- What you should do
All of the records should be given again verbatim.

- Information
····················
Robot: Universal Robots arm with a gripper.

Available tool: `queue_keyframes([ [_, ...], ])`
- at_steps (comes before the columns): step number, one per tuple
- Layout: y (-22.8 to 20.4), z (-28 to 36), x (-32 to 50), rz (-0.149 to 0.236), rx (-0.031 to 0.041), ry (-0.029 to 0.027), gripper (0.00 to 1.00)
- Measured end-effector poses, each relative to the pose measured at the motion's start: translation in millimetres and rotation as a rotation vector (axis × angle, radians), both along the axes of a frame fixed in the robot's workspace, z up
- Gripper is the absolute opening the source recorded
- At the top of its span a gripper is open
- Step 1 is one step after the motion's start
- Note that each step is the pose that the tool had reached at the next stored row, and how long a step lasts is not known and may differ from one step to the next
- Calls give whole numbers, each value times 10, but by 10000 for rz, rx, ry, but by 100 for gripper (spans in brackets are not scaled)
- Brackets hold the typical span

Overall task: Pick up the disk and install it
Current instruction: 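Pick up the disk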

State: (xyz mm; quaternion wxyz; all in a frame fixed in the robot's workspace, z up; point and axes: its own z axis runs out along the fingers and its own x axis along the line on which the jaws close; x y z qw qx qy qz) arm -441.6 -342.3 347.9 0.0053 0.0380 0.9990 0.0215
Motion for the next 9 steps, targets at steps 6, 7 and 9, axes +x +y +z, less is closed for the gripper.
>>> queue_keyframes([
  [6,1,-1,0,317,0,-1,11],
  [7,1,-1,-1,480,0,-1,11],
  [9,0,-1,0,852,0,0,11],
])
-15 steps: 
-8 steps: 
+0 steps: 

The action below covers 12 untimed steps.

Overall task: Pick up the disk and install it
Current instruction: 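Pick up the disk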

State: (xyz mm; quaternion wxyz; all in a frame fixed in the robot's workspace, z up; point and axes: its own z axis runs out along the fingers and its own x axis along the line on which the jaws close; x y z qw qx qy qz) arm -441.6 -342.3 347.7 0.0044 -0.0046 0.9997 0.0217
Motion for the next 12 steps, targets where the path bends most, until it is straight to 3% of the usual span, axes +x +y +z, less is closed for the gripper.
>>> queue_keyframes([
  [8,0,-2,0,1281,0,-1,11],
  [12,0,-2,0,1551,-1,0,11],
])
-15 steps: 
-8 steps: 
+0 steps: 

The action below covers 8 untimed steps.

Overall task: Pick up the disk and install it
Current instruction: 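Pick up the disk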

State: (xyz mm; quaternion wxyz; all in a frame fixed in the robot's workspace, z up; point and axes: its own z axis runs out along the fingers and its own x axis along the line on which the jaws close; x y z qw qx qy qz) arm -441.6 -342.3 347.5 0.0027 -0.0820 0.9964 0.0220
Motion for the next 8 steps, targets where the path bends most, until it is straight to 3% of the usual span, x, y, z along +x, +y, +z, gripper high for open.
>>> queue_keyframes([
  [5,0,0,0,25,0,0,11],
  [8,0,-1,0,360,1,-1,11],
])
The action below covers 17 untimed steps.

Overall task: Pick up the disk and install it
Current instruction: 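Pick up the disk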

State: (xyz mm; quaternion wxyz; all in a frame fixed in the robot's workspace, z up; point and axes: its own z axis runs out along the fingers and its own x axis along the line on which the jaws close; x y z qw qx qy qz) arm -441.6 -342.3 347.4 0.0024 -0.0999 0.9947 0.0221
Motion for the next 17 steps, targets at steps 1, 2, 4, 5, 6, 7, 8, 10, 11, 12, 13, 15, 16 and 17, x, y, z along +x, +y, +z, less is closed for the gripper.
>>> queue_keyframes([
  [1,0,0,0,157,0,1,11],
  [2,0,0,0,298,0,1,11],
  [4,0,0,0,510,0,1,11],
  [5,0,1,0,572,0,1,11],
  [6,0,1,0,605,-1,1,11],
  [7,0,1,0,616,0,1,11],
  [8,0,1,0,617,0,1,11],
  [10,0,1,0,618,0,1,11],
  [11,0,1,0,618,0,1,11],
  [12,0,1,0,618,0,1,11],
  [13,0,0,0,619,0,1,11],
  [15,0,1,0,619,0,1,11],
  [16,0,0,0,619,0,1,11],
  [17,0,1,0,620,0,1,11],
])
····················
- Response
Robot: Universal Robots arm with a gripper.

Available tool: `queue_keyframes([ [_, ...], ])`
- at_steps (comes before the columns): step number, one per tuple
- Layout: y (-22.8 to 20.4), z (-28 to 36), x (-32 to 50), rz (-0.149 to 0.236), rx (-0.031 to 0.041), ry (-0.029 to 0.027), gripper (0.00 to 1.00)
- Measured end-effector poses, each relative to the pose measured at the motion's start: translation in millimetres and rotation as a rotation vector (axis × angle, radians), both along the axes of a frame fixed in the robot's workspace, z up
- Gripper is the absolute opening the source recorded
- At the top of its span a gripper is open
- Step 1 is one step after the motion's start
- Note that each step is the pose that the tool had reached at the next stored row, and how long a step lasts is not known and may differ from one step to the next
- Calls give whole numbers, each value times 10, but by 10000 for rz, rx, ry, but by 100 for gripper (spans in brackets are not scaled)
- Brackets hold the typical span

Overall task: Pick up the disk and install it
Current instruction: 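Pick up the disk
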
State: (xyz mm; quaternion wxyz; all in a frame fixed in the robot's workspace, z up; point and axes: its own z axis runs out along the fingers and its own x axis along the line on which the jaws close; x y z qw qx qy qz) arm -441.6 -342.3 347.9 0.0053 0.0380 0.9990 0.0215
Motion for the next 9 steps, targets at steps 6, 7 and 9, axes +x +y +z, less is closed for the gripper.
>>> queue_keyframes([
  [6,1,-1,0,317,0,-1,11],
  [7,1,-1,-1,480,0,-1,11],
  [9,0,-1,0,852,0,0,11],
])
-15 steps: 
-8 steps: 
+0 steps: 

The action below covers 12 untimed steps.

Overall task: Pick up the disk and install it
Current instruction: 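Pick up the disk
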
State: (xyz mm; quaternion wxyz; all in a frame fixed in the robot's workspace, z up; point and axes: its own z axis runs out along the fingers and its own x axis along the line on which the jaws close; x y z qw qx qy qz) arm -441.6 -342.3 347.7 0.0044 -0.0046 0.9997 0.0217
Motion for the next 12 steps, targets where the path bends most, until it is straight to 3% of the usual span, axes +x +y +z, less is closed for the gripper.
>>> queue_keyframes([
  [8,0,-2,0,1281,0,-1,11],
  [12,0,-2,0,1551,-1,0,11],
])
-15 steps: 
-8 steps: 
+0 steps: 

The action below covers 8 untimed steps.

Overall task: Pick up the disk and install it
Current instruction: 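Pick up the disk
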
State: (xyz mm; quaternion wxyz; all in a frame fixed in the robot's workspace, z up; point and axes: its own z axis runs out along the fingers and its own x axis along the line on which the jaws close; x y z qw qx qy qz) arm -441.6 -342.3 347.5 0.0027 -0.0820 0.9964 0.0220
Motion for the next 8 steps, targets where the path bends most, until it is straight to 3% of the usual span, x, y, z along +x, +y, +z, gripper high for open.
>>> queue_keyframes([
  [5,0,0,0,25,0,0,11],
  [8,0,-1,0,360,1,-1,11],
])
The action below covers 17 untimed steps.

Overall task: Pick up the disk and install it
Current instruction: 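Pick up the disk
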
State: (xyz mm; quaternion wxyz; all in a frame fixed in the robot's workspace, z up; point and axes: its own z axis runs out along the fingers and its own x axis along the line on which the jaws close; x y z qw qx qy qz) arm -441.6 -342.3 347.4 0.0024 -0.0999 0.9947 0.0221
Motion for the next 17 steps, targets at steps 1, 2, 4, 5, 6, 7, 8, 10, 11, 12, 13, 15, 16 and 17, x, y, z along +x, +y, +z, less is closed for the gripper.
>>> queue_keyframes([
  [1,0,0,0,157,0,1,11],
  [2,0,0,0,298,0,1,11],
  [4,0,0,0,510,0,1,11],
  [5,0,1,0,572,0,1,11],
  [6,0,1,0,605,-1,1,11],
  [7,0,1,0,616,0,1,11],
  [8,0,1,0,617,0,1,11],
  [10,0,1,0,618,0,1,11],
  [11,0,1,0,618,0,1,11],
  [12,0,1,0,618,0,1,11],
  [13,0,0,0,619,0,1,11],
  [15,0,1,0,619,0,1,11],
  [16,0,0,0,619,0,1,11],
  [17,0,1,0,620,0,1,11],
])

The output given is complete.